Wilson is especially proud of the School of Social Work alumni who make up the team. Caroline Ginley, MSW ’09, has worked on previous studies with social work faculty and is serving as a co-investigator. Anna Parisi, Ph.D. ’21, a long-time practitioner who has collaborated with Wilson on a previous intervention, is serving as a consultant. Rounding out the team are additional experts from within the School, including Research Professor Kirsten Kainz, whose professional interests focus on intervention research and Project Manager Jamie Swaine, MSW ’05, who has collaborated with Wilson on previous research.

Intentionally gathering such a skilled team was vital in her decision to pursue a new intervention, Wilson said.

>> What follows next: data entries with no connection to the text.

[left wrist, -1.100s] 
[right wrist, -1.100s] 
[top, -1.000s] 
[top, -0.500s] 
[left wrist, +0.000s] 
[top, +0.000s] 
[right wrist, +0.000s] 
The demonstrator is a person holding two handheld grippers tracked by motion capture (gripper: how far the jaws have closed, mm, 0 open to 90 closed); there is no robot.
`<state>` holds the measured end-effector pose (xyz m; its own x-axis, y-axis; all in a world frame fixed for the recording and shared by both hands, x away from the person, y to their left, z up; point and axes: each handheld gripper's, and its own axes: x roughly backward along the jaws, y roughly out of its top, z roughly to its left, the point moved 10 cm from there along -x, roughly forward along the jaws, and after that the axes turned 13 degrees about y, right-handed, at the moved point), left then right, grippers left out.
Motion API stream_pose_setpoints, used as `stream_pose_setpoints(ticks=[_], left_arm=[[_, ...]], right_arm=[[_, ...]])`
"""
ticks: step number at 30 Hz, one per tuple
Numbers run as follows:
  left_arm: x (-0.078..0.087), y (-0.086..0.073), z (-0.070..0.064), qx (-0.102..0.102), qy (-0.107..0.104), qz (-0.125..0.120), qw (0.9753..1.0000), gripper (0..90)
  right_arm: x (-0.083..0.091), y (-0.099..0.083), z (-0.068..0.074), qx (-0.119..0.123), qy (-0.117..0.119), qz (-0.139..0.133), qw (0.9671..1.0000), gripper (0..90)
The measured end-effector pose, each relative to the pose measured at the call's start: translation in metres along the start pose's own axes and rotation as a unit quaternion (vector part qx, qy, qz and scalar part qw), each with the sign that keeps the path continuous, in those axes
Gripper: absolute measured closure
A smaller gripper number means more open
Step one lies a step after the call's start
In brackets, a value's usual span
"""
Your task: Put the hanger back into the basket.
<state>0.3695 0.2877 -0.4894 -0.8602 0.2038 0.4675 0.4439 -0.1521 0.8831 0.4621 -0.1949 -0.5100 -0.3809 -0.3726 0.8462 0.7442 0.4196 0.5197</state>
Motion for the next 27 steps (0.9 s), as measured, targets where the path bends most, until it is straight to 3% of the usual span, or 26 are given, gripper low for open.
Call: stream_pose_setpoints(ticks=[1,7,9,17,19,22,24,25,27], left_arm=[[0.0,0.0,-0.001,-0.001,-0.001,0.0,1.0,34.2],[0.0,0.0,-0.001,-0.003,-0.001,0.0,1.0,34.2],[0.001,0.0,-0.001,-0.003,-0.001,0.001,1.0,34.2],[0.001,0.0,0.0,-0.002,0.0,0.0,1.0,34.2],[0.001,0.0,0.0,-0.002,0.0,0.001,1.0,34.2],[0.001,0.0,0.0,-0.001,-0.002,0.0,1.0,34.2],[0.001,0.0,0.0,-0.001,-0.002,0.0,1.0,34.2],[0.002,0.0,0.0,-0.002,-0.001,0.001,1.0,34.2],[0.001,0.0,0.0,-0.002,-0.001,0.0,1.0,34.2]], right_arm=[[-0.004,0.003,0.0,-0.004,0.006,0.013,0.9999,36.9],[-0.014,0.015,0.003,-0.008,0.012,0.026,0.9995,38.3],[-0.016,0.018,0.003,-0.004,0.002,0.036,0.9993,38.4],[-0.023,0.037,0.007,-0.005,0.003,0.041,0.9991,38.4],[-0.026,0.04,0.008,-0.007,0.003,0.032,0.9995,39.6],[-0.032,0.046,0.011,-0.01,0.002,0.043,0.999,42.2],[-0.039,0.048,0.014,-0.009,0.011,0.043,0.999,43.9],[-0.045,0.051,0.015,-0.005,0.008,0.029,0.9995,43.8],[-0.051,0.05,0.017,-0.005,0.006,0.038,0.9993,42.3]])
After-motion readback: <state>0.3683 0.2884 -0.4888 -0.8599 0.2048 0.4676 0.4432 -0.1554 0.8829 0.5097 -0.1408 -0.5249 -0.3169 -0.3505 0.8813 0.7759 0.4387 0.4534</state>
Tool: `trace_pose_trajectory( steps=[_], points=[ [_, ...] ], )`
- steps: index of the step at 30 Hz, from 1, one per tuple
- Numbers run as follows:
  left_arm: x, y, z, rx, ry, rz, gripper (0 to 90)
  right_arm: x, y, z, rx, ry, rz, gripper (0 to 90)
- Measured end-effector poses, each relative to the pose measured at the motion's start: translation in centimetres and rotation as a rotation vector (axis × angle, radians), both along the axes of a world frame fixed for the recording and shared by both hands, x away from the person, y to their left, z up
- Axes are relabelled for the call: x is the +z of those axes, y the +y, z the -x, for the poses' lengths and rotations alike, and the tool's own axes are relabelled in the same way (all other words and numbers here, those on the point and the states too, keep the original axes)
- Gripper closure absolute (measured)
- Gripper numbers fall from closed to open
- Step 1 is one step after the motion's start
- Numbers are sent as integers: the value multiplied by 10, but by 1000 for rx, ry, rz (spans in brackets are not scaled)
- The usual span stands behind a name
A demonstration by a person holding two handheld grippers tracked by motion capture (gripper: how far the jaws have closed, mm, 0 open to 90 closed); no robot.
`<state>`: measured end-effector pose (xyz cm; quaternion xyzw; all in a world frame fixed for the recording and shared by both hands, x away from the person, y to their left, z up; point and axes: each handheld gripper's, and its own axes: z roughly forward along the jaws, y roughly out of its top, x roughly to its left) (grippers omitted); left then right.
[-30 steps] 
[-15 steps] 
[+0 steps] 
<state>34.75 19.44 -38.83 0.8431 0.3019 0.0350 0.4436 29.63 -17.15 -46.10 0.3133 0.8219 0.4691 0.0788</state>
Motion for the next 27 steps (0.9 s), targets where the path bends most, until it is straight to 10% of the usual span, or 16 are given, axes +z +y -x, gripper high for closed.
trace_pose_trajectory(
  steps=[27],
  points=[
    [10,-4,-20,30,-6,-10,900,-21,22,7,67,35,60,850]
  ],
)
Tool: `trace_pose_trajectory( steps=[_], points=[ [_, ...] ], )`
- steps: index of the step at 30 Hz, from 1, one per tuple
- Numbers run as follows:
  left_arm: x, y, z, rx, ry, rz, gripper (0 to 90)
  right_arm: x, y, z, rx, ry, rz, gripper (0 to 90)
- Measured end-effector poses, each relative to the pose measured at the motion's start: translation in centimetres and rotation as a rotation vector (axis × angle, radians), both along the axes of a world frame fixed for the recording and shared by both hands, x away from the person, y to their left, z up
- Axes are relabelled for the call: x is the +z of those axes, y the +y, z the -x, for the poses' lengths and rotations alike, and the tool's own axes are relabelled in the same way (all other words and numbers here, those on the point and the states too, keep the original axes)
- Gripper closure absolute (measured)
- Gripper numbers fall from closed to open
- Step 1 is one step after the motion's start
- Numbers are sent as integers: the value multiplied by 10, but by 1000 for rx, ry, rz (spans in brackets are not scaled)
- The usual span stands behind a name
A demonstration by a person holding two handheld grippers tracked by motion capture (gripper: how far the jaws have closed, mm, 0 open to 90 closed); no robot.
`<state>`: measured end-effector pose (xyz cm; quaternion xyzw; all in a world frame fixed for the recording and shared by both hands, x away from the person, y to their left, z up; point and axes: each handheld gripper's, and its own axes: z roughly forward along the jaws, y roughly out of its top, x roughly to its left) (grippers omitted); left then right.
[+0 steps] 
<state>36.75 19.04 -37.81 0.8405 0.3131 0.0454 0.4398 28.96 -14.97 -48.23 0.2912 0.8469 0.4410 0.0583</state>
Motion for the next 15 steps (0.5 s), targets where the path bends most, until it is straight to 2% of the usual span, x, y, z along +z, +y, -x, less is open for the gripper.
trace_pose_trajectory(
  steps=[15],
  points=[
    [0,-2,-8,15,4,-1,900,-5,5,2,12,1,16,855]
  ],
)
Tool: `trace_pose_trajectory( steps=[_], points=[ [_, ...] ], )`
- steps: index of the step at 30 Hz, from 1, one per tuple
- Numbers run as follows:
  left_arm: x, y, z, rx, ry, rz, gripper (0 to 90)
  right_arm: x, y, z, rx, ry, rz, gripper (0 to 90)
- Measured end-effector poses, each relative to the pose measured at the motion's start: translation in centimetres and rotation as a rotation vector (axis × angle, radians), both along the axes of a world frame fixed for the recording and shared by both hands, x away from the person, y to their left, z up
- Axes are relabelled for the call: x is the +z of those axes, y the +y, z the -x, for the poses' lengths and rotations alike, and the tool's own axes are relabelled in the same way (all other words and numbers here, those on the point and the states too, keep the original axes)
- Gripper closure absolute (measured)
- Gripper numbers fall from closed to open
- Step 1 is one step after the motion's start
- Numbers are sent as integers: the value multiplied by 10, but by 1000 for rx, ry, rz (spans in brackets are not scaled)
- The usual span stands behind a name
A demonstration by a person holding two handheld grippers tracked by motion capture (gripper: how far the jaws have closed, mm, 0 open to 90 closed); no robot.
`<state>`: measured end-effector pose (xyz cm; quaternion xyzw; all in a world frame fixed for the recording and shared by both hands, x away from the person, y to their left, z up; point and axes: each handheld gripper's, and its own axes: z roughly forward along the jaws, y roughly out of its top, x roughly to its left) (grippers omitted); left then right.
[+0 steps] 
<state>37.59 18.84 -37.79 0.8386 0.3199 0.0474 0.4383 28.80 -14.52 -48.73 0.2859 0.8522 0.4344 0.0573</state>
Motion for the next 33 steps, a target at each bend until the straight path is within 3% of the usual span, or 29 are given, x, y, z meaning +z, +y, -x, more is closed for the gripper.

Previous research certainly has supported the exploration of alternative solutions to preventing people with serious mental illness from criminal justice involvement. In fact, studies have shown that about half of adults with serious mental illness who receive traditional mental health services within community settings are still likely to be arrested, jailed, or imprisoned during their lifetime.

Nevertheless, designing and testing a different kind of solution to help prevent people with mental illness from becoming entangled in the criminal justice system presented its own set of challenges, Wilson and her colleagues agreed. Most significantly, shifting a line of research within the middle of a solidly built scientific career was not only bold but bordering on unprecedented. After all, such a move would require a lot of time and resources, involve potentially no initial funding, and have limited chance of success.

“But our commitment to trying was strong,” Wilson recalled.

For Parisi, a post-doc at the Center on Mindfulness & Integrative Health Intervention Development at the University of Utah, that commitment was influenced in part by the social work field’s advancement in supporting smart decarceration. With more researchers focused on evidenced-based approaches to end mass incarceration, Parisi embraced the opportunity to help further that science and with Wilson’s encouragement, took the lead on developing the intervention prototype.

What resulted was an intervention that focuses on several treatment targets, including helping people strengthen their problem-solving skills in relationships with others and helping people manage emotions in stressful situations.

“The intervention also focuses on helping people manage all of their interrelated symptoms around mental health issues, such as substance use issues,” Wilson explained. “Ultimately, we’re giving adults with a serious mental illness the concrete skills needed to help them develop plans and strategies to deal with challenges before they become a crisis. And we’re giving them skills to manage risky thoughts in their relationships and interactions (with others). We all have them, and in some situations, people need help in how they manage their thoughts and who they spend their time with so that they reduce the risk of bad outcomes.”

Over the last year and with assistance from CECMH, the team conducted focus groups to ensure that the intervention can meet the needs of individuals with mental illness within their communities and the clinicians who serve them.

“This project represents an important step toward closing the research-to-practice gap by foregrounding the voices of community members in the process of intervention development and design,” Parisi added.

Over the next three years, the research team will develop their new intervention using deployment-focused intervention research methods and conduct a rigorous preliminary test of its effectiveness.

The potential to better understand the relationship, if any, between adults living with mental illness and the criminal justice system is an important one to explore, Swaine added.

“This project brings together an amazing team of experts in both mental health and criminal justice and really challenges them to begin to think about the relationship between mental illness and recidivism in a whole new way,” she said. “As a social worker, it’s been so exciting to see the role social workers have played in this project from intervention design to development to the research process. I think it really speaks to the far-reaching impact social workers can have when they use their expertise and experience to guide future practice that ultimately can impact larger systems.”